Uno de los recursos más incansablemente utilizados por la mujer moderna
-nos dice Mencken- es la "sed de martirio", una debilidad fingida que
resulta infalible para desarmar la desconfianza masculina y obtener
cualquier cosa. Al hombre siempre le halaga sentirse solicitado por la
mujer y siempre responde positivamente ante esa falsa debilidad, tanto
si se trata de ayudar a una mujer a desatascar una tubería como de
enjugarle unas lágrimas. Algunos sarcasmos de Mencken, evidentemente
escritos para una sociedad y una época en las que el sentido del humor
no estaba aún supeditado al puritanismo políticamente correcto, le
habrían granjeado las más virulentas críticas en la época actual. Eso
es, tal vez, lo que hemos perdido en libertad de expresión y hemos
ganado en aburrimiento. Para los cánones actuales, tratar a los hombres
como asnos es un simple detalle de buen gusto. Pero decir algo que no
sea música celestial para los oídos feministas entraña ya más riesgo,
incluso apellidándose Cela o Umbral. Dice Mencken: "La mujer civilizada [...] nace casi convencida de que es de verdad tan débil y desvalida como más adelante fingirá serlo
[...] Uno de los fenómenos que provoca este hábito es el deleite en el
martirio que tan a menudo se detecta en las mujeres, y en particular en
las menos despiertas e introspectivas.

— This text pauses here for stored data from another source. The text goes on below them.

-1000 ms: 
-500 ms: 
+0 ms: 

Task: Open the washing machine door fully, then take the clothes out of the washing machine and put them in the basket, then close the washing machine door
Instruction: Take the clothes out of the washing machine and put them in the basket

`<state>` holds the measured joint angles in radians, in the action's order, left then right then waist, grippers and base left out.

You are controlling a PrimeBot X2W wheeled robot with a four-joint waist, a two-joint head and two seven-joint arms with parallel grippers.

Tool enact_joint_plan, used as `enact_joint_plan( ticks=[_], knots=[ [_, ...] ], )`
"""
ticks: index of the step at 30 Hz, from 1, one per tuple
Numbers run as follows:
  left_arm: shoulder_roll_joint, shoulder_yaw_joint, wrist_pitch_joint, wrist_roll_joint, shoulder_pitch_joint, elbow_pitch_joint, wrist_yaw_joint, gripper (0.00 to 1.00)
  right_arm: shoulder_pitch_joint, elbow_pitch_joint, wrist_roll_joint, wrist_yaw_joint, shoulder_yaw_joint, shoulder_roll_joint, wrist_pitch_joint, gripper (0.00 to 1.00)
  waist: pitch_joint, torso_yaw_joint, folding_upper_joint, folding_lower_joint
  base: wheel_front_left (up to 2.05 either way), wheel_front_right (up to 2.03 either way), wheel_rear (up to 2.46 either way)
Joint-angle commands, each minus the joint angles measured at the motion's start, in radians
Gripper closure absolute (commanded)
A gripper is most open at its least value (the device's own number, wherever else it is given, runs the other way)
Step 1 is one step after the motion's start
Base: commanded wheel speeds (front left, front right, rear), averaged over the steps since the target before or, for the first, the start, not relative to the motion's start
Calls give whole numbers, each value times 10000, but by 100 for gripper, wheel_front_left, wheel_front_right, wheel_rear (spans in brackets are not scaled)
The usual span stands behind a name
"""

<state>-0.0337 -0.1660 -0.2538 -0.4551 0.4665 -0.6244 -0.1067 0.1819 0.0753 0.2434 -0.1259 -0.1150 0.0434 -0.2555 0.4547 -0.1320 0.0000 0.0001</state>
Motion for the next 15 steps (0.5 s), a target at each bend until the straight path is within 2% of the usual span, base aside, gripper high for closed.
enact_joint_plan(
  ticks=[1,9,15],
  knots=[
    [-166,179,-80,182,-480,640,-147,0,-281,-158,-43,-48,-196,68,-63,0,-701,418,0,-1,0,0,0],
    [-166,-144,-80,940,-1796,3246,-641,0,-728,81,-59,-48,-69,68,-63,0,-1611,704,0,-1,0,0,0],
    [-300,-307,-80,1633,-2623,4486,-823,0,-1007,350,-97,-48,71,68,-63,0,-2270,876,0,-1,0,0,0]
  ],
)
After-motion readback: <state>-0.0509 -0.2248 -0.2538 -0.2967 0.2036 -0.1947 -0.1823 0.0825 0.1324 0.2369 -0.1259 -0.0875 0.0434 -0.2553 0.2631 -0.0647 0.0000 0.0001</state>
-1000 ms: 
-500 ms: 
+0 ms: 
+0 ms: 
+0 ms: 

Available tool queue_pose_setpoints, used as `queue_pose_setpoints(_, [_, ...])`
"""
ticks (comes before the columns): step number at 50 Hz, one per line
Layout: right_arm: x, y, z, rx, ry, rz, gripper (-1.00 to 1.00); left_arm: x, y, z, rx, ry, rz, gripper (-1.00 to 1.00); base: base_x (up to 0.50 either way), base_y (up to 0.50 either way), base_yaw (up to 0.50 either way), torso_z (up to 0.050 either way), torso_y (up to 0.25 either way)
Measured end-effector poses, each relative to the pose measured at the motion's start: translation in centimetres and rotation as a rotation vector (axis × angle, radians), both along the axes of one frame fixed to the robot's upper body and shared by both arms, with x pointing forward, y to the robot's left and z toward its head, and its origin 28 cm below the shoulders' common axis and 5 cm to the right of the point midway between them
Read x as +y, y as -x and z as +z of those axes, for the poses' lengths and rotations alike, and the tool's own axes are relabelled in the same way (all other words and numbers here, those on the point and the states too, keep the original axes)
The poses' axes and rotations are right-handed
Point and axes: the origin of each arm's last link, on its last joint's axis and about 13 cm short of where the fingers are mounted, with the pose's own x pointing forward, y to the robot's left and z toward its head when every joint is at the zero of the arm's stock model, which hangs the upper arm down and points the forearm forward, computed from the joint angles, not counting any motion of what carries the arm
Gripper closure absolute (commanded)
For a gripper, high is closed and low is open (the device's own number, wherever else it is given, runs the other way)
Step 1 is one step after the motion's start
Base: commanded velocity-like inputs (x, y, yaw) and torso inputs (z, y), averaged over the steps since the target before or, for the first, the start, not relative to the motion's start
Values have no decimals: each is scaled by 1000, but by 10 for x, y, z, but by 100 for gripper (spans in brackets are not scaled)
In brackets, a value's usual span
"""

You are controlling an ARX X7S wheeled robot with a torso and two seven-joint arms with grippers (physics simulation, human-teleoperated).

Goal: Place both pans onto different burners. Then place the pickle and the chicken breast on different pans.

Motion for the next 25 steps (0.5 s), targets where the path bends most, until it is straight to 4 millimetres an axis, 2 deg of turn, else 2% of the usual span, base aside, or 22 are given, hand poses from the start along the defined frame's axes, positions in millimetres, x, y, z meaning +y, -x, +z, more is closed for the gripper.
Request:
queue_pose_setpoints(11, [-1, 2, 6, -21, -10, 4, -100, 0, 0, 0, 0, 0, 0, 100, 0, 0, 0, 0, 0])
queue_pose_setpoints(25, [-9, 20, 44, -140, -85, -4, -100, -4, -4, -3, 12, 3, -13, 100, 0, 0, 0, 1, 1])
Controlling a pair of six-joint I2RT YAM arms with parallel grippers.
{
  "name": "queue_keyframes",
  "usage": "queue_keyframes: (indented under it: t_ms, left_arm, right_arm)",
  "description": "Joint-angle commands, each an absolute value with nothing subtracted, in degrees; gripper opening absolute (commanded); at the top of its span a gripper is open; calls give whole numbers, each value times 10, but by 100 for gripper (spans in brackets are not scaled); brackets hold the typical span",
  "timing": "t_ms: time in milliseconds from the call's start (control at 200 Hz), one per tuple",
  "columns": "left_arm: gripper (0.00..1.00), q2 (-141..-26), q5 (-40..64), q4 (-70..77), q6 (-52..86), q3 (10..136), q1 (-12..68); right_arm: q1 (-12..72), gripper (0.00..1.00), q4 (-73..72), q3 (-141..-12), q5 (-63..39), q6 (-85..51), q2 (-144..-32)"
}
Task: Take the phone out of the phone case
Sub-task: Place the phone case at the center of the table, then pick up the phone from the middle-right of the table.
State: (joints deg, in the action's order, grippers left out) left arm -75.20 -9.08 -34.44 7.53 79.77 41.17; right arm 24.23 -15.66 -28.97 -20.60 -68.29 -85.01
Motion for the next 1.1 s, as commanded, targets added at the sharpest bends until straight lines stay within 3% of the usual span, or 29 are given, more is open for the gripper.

Hallan un placer violento y
malsano en el sufrimiento; les encanta representarse a sí mismas como
santas mortificadas. Por ello siempre encuentran algún motivo para la
queja, incluso las meras condiciones de la vida doméstica les ofrecen
material clínico a espuertas". Por supuesto, al hombre le falta tiempo
para responder con su ancestral deferencia hacia la mujer, con lo cual
ambos se complementan: "el hombre siempre busca alguien ante quien alardear; la mujer siempre anda a la zaga de un hombro donde recostar la cabeza".
Este análisis, trasladado a la época actual, adoptaría la forma siguiente: la
politización de lo personal -prescrita por el código feminista- ha
exacerbado, por un lado, la tendencia victimista de la mujer y, por
otro, las pulsiones protectoras del hombre. Con lo cual, tenemos una
realidad social en la que la mujer se deja mecer y acunar por las
teorías que hacen de ella una sempiterna víctima de la rudeza masculina
y, al mismo tiempo, el noble bruto -definición del varón que, sin duda,
suscribiría Mencken- siente toda clase de remordimientos y complejos
por la barbarie de su sexo y pone el máximo empeño en resarcir a la
mujer y castigar despiadadamente a sus congéneres varones con todo tipo
de leyes y sentencias. Al fin y al cabo, como concluye Mencken al
juzgarse a sí mismo, "un hombre es inseparable de su estupidez y su
vanidad congénitas, tal como es un perro inseparable de sus pulgas".